- Born: 5 March 1901 Cuba, Illinois
- Died: 30 August 1985 (aged 84) Glendale, California, United States
- Education: University of Michigan; University of Minnesota
- Known for: work on Rural Sociology, Sociology of Education and Social Control
- Spouse: Bess Banks
- Scientific career
- Fields: Rural sociology, Natural resource sociology
- Workplaces: South Dakota State University; Washington State University

= Paul H. Landis =

American sociologist (1901–1985)

Paul Henry Landis (5 March 1901 - 30 August 1985) was an American sociologist. A prolific writer of over 20 books and 100 journal articles, Landis's work spanned the fields of rural sociology, Natural Resource Sociology, Sociology of Education, Adolescence, Social Control, and many other topics.
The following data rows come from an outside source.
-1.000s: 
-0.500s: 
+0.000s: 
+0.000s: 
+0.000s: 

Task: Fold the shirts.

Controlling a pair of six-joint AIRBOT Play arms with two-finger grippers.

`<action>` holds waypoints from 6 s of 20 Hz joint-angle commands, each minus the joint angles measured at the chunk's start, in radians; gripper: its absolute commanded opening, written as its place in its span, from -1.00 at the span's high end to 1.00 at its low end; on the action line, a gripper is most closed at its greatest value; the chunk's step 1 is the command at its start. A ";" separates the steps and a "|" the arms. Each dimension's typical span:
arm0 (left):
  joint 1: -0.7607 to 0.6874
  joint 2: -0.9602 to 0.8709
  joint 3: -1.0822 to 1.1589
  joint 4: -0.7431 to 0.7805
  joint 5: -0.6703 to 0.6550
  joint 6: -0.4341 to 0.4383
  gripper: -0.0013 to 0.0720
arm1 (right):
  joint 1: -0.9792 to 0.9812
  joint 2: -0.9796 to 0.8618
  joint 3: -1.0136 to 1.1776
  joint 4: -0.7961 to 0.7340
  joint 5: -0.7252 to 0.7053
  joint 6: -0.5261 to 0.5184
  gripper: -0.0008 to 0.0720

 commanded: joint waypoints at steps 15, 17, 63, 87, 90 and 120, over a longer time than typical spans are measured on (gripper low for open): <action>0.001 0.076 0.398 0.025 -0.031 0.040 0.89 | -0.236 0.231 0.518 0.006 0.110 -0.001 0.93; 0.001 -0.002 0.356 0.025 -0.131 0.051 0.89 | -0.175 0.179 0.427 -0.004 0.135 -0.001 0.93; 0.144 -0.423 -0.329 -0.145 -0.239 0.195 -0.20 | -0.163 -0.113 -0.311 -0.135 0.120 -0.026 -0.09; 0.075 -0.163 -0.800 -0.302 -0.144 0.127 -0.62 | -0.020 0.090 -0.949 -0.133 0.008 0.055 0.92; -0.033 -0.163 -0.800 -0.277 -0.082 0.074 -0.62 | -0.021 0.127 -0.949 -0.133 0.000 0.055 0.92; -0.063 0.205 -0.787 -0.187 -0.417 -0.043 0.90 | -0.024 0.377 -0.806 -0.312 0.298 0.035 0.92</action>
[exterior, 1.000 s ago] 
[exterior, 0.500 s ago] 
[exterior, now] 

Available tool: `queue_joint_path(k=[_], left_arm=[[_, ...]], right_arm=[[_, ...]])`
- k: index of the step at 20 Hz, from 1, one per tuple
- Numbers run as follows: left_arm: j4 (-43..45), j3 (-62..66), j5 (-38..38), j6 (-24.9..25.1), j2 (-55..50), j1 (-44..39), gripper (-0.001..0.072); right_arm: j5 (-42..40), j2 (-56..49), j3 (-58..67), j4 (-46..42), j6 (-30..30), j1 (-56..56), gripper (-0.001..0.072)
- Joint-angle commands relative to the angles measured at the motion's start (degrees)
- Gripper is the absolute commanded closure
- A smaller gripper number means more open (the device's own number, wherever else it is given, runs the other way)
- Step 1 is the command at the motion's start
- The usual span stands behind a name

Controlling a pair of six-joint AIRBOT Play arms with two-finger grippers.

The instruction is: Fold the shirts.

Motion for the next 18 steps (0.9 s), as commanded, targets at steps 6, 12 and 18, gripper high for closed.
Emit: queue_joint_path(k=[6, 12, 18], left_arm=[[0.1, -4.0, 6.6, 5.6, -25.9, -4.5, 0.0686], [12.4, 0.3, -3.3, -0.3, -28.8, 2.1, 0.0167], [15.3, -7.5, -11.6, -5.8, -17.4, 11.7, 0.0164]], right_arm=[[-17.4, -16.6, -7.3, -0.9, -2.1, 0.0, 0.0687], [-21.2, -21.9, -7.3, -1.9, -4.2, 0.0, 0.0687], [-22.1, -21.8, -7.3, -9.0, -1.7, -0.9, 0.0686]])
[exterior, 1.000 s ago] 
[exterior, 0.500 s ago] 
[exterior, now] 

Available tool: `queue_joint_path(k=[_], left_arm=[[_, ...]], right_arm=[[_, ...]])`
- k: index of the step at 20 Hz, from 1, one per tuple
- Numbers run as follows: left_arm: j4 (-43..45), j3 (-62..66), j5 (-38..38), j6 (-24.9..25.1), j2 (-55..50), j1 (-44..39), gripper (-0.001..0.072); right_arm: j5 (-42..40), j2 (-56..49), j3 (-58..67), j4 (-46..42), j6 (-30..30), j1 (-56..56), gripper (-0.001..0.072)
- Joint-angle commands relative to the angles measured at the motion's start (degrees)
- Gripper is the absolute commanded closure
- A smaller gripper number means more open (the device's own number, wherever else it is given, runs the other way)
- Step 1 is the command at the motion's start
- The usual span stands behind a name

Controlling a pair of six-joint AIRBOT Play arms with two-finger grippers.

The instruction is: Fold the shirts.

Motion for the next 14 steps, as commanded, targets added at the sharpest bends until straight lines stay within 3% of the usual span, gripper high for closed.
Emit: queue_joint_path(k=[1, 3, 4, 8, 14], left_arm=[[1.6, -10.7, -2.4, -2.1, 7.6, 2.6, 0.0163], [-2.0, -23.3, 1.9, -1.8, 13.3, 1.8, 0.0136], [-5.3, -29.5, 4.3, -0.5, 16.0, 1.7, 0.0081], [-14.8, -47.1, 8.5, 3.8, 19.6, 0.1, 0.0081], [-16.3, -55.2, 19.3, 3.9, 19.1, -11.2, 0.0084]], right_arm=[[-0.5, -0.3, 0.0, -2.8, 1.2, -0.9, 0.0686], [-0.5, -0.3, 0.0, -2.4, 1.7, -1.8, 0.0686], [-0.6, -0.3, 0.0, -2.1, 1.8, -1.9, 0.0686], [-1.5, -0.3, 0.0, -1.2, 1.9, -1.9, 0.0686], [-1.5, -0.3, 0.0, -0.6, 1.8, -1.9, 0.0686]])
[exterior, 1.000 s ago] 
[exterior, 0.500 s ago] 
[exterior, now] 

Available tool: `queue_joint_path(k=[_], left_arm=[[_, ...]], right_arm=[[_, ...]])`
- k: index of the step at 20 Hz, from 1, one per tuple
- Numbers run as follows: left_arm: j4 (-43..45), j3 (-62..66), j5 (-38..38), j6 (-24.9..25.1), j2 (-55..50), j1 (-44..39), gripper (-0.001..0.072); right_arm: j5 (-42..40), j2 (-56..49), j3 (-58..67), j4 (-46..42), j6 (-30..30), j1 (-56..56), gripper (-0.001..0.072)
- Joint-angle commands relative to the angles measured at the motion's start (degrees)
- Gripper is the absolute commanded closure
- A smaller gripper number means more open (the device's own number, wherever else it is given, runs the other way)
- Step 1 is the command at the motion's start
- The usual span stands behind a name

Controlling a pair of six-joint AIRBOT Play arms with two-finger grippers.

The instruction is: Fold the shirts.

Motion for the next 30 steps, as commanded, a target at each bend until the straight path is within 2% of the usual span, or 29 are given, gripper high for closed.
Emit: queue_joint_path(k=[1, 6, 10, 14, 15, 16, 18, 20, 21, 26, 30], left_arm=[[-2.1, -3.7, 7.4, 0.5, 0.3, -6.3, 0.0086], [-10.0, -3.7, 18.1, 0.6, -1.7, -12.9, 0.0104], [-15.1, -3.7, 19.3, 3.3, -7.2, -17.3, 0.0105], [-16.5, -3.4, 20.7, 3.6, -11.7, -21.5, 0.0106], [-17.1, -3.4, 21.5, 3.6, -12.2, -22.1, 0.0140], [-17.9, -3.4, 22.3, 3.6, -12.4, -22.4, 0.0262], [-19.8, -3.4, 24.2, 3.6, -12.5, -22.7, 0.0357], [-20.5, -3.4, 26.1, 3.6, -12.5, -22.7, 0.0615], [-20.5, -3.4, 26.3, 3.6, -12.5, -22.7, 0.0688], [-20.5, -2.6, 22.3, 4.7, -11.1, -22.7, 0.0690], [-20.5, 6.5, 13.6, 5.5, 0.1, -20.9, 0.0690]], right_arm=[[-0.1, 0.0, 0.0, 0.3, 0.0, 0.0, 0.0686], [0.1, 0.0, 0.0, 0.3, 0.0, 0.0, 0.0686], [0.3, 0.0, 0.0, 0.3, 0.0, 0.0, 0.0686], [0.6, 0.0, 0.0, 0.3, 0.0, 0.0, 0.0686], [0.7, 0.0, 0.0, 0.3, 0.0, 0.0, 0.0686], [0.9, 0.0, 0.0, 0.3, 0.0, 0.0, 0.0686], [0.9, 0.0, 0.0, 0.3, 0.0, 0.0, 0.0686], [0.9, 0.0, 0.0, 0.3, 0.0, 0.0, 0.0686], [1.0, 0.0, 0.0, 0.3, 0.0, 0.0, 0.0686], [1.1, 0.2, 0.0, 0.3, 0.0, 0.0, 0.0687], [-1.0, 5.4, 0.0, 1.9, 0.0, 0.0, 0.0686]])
Born in Cuba, Illinois, Landis was raised in a fundamentalist religious upbringing, before attending Greenville College and eventually the University of Michigan for a master's degree and The University of Minnesota for a PhD. After graduation from the University of Minnesota in 1931, Landis joined the faculty of South Dakota State University (then called South Dakota State College) as an assistant professor in the Department of Rural Sociology. His PhD dissertation on Minnesota's Iron Range was published as the book Three Iron Mining Towns: a study in cultural change, now considered a landmark in Natural Resource Sociology. In 1935 he joined the faculty of the Washington State University (at the time called the State College of Washington), eventually becoming the official State Professor of Sociology, as well eventually Dean of the Graduate School at Washington State. Landis was elected and served as president of the Rural Sociological Society from 1945-1946.